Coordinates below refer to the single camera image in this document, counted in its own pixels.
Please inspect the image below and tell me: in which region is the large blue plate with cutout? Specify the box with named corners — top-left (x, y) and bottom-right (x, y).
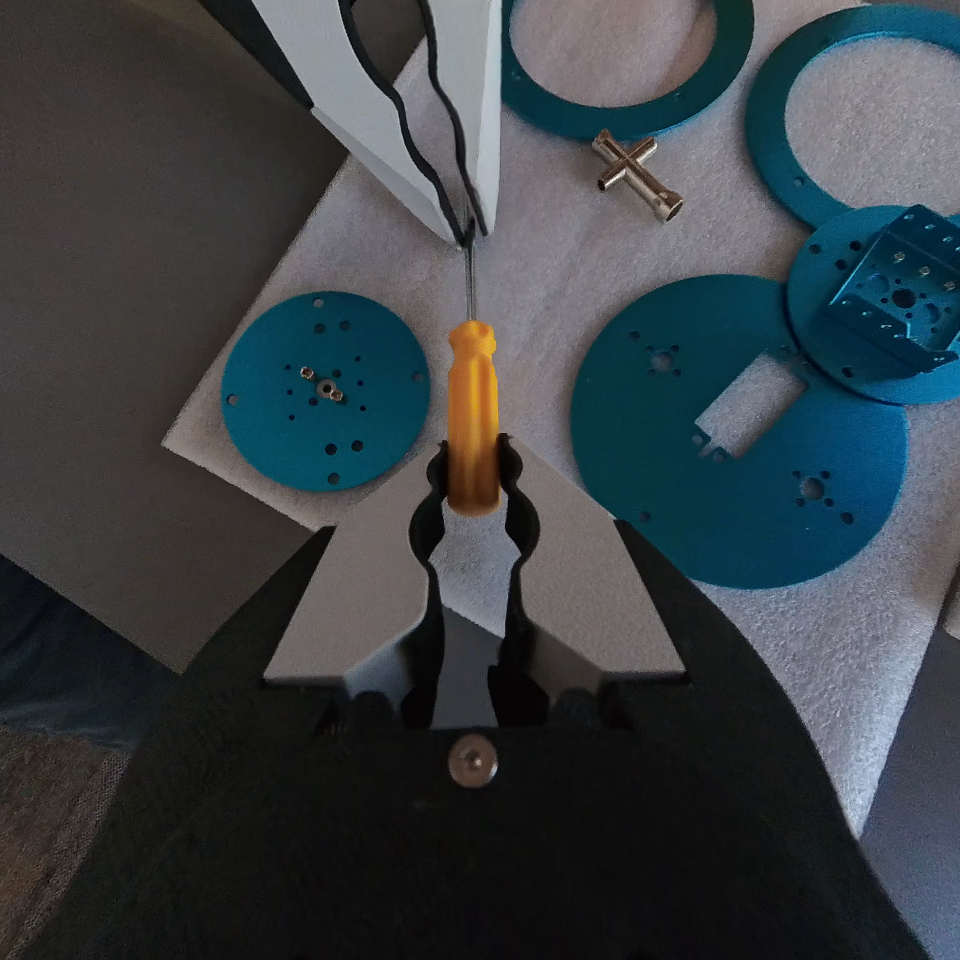
top-left (569, 274), bottom-right (911, 591)

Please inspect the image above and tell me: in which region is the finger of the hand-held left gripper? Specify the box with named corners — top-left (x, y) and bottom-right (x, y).
top-left (251, 0), bottom-right (472, 247)
top-left (414, 0), bottom-right (504, 240)

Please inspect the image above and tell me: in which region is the blue ring plate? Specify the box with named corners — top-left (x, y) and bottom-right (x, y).
top-left (747, 4), bottom-right (960, 235)

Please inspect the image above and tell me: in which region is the person's dark cloth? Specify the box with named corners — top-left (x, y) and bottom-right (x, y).
top-left (0, 553), bottom-right (185, 732)

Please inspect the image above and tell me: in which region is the small blue round plate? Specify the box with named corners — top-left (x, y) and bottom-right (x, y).
top-left (220, 291), bottom-right (433, 493)

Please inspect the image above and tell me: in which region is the yellow screwdriver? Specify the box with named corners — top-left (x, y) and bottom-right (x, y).
top-left (447, 216), bottom-right (502, 520)

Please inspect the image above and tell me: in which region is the metal cross wrench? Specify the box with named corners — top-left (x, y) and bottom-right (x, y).
top-left (591, 128), bottom-right (686, 225)

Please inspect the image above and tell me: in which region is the white foam sheet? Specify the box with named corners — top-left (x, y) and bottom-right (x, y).
top-left (161, 0), bottom-right (960, 840)

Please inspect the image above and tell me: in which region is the dark teal ring plate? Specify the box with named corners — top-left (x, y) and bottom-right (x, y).
top-left (499, 0), bottom-right (756, 144)

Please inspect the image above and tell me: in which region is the blue disc with square bracket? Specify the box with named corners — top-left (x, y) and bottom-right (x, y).
top-left (785, 204), bottom-right (960, 407)

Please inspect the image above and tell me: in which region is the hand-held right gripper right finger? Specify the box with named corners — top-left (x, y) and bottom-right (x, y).
top-left (487, 433), bottom-right (691, 725)

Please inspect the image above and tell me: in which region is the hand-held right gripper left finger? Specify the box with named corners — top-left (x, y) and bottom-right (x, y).
top-left (261, 441), bottom-right (451, 727)

> [PROMPT]: Output only the lines from the one containing "right gripper left" through the end of the material, please, exactly as they appear.

> [PROBLEM SOLUTION]:
Please inspect the image above and tell me: in which region is the hand-held right gripper left finger? Specify the box with named corners — top-left (x, y) and bottom-right (x, y).
top-left (261, 441), bottom-right (451, 727)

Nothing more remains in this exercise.